I actually attended Boys State NH when I was 17, which I was only hazily recalled when I started watching -- the modern, Texan version of the camp is much more sophisticated than the version I experienced, but sequences of deliberation in the mock House of Representatives brought at least a few memories back to me. I went with my friend Josh, who remembered more than I did -- we were suggested for the program by our High School Civics teacher, who in Josh's words deployed us there as "the tip of the spear for the libs." 

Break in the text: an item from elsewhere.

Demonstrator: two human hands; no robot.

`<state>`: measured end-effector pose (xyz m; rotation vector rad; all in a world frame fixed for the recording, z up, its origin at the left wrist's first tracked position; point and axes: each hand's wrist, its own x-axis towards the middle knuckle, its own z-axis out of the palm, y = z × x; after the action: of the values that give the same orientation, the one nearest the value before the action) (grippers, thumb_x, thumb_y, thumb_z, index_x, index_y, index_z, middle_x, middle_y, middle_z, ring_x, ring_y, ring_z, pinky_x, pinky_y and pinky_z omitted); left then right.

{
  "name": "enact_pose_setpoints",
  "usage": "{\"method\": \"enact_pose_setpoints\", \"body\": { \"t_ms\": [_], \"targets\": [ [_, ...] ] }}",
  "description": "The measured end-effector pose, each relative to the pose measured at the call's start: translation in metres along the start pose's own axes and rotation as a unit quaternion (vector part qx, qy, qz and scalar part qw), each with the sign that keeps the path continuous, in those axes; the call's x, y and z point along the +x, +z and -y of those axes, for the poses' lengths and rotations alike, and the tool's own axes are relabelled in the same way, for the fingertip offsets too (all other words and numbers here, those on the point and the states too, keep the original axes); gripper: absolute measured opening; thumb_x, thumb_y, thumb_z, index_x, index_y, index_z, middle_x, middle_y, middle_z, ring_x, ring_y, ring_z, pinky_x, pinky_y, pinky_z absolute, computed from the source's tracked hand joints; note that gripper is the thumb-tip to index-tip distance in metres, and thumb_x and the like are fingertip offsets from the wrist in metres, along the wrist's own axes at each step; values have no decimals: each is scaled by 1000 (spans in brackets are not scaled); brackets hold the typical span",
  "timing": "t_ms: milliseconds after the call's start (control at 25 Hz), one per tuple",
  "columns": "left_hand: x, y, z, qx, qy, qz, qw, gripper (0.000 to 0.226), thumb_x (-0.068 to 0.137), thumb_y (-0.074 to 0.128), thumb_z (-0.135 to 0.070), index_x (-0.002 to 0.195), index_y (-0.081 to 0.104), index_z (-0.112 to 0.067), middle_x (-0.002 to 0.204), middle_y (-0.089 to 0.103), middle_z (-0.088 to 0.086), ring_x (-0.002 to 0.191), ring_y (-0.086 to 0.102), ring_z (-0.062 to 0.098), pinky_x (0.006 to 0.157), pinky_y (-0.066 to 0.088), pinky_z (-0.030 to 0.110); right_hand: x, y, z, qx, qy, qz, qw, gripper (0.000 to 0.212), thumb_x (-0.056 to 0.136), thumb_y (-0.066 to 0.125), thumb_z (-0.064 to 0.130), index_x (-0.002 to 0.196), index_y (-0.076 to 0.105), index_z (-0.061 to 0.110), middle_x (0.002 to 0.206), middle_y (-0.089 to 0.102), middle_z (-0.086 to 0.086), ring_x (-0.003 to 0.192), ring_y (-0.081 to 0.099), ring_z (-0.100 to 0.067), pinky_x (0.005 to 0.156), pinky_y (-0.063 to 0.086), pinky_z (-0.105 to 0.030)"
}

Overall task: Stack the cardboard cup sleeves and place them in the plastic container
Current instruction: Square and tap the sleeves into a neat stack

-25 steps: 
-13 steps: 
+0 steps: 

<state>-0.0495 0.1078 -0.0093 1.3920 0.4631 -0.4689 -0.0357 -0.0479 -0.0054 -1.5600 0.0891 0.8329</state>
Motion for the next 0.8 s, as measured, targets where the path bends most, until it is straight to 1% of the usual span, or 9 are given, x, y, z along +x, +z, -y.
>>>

In high school I was fiery and colorful when it came to politics -- I remember being frustrated by having to register for the draft in order to receive financial aid for college, and so in response I wrote my Selective Service number on my arm in black sharpie. Very subtle, yes? I listened to Desaparecidos a lot and gravitated toward radical poetry and literature. (Growing up in a tourist town in the Lakes Region, I had very little personal experience with the struggles they spoke of, but I was an eager and early ally.) For class projects I'd use two patched-together VCRs to edit together montages of clips from cable news TV -- Saddam Hussein's capture juxtaposed with cereal commercials. Probably not my best work, but I can see why my high school teachers thought it was pretty cool.

Josh reminded me that the hot issue at the time of our Boys State session was flag burning. How quaint, right? At the time, the American Legion was pushing for an anti-flag burning amendment, and encouraged us to debate its merits. I happily took up the "pro" side of the debates and immediately gathered that many of my more diplomatic peers might have agreed with me, but were firmly on the fence for the benefit of our patrons. It was a lesson that I remember very consciously choosing to ignore! And to their credit, the Legionnaires encouraged contrary views. I certainly absorbed that part, too. Hazy though my specific memories of Boys State were, my confidence that ignoring certain conventions and best practices would better serve me in my life turned out to be -- and continues even now to be -- very true.